### Task directions
Scan the lines below for the string "metal" and copy every one that has it.

>>>>>

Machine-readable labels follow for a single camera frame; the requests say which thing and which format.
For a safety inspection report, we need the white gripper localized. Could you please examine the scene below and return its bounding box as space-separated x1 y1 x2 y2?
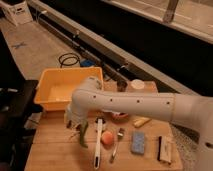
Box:
64 103 87 130

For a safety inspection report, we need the dark grape bunch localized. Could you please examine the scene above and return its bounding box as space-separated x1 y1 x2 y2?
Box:
69 131 80 139

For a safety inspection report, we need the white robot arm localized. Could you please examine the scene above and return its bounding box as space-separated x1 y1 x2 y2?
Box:
66 76 213 171

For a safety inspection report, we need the dark metal cup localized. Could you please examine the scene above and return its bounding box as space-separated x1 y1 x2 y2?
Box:
117 80 127 92

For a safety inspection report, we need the white paper cup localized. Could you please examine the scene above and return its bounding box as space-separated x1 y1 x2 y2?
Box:
130 79 145 90

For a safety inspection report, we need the green pepper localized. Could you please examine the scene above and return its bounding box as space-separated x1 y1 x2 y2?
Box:
79 121 88 148

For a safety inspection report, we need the yellow plastic bin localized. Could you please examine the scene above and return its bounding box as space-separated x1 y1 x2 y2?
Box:
34 67 103 111

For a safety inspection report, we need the peach fruit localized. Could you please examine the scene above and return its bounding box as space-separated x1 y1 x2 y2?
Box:
101 131 114 146

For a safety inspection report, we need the brown clay bowl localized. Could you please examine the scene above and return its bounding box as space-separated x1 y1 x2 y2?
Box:
112 113 129 121

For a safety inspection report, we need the metal fork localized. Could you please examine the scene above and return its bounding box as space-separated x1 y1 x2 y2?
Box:
109 128 125 163

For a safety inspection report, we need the blue object on floor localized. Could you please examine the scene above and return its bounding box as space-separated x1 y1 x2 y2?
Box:
80 59 95 67

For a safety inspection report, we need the black chair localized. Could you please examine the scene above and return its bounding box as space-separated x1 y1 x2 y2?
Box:
0 80 40 171

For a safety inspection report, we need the blue sponge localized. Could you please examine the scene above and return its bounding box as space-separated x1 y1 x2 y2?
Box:
131 131 145 155

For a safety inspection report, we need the black white eraser block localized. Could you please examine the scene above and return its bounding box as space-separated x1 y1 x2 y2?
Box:
157 136 172 164

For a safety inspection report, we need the white cardboard box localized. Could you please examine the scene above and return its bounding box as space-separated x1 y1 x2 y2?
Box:
0 0 33 26

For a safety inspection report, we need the black coiled cable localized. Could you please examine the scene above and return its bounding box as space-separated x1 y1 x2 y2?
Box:
58 52 81 68

<<<<<

### Solution to this task
For a safety inspection report, we need the dark metal cup localized. Could you please examine the scene above and return its bounding box as space-separated x1 y1 x2 y2?
For a safety inspection report, we need the metal fork localized. Could you please examine the scene above and return its bounding box as space-separated x1 y1 x2 y2?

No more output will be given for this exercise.